=== TASK ===
Within the records that follow, count the lines containing the string "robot". Reply only with the count.

________________________________________

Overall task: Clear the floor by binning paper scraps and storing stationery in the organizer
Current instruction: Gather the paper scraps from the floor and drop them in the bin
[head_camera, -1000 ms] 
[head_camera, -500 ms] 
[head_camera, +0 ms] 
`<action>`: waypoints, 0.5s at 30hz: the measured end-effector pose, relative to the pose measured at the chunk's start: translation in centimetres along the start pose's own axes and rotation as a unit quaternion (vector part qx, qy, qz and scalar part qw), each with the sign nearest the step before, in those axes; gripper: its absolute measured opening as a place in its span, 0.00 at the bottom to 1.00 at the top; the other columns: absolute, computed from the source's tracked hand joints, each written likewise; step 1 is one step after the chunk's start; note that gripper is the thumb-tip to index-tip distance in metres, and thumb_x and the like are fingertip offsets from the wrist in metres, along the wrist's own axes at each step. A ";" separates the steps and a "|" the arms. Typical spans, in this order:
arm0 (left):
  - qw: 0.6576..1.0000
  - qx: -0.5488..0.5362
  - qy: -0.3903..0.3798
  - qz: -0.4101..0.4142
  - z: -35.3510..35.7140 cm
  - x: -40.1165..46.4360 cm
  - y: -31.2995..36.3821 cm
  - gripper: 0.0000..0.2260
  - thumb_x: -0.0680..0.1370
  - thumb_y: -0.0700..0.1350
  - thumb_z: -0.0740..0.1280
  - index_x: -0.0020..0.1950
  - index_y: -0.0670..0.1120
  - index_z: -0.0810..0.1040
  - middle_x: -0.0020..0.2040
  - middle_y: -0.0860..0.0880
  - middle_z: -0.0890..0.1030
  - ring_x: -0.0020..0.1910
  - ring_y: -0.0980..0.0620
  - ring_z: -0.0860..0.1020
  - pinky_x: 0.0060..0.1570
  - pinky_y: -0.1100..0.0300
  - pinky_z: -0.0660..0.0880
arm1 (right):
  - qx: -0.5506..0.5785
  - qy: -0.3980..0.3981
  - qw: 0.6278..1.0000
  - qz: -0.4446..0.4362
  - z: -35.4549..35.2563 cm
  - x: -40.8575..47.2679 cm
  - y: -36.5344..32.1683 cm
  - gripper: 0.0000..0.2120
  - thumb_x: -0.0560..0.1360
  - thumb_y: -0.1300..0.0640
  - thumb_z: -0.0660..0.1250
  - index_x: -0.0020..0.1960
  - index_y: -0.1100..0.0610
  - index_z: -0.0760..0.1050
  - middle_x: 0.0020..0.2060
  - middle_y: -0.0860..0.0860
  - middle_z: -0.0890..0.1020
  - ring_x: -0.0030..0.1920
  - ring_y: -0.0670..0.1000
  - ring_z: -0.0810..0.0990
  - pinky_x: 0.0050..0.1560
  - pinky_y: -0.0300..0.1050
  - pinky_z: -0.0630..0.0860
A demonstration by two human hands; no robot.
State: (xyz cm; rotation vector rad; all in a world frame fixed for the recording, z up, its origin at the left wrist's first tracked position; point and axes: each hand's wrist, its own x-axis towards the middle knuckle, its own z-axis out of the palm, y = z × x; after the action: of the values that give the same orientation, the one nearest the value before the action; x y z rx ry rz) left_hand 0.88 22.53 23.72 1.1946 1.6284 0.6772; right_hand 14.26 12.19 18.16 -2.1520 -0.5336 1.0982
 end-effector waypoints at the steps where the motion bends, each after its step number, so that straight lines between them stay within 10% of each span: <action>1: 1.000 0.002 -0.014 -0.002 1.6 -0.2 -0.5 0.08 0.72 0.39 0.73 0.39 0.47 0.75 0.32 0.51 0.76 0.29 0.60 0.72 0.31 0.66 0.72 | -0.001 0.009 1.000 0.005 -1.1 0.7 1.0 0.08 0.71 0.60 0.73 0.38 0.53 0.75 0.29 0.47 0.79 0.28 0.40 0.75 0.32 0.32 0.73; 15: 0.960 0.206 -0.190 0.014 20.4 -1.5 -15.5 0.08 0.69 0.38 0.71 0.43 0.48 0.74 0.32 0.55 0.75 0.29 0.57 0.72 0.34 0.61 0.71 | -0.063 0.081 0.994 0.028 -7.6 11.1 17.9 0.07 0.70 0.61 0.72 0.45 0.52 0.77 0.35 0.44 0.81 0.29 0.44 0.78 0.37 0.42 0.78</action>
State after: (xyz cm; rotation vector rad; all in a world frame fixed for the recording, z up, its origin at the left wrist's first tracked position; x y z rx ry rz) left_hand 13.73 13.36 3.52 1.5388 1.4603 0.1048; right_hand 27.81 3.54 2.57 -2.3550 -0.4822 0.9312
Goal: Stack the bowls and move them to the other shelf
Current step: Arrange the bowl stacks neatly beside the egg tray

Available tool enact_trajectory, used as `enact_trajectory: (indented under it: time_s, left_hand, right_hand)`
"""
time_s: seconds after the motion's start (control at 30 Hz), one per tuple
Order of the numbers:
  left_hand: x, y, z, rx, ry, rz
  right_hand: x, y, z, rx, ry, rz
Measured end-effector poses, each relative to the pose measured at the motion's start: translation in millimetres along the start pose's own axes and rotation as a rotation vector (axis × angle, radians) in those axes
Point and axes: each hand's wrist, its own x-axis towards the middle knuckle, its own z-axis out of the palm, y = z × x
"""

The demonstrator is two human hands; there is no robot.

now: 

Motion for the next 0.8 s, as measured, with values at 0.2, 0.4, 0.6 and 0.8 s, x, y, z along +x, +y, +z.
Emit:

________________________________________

=== EXPECTED ANSWER ===
2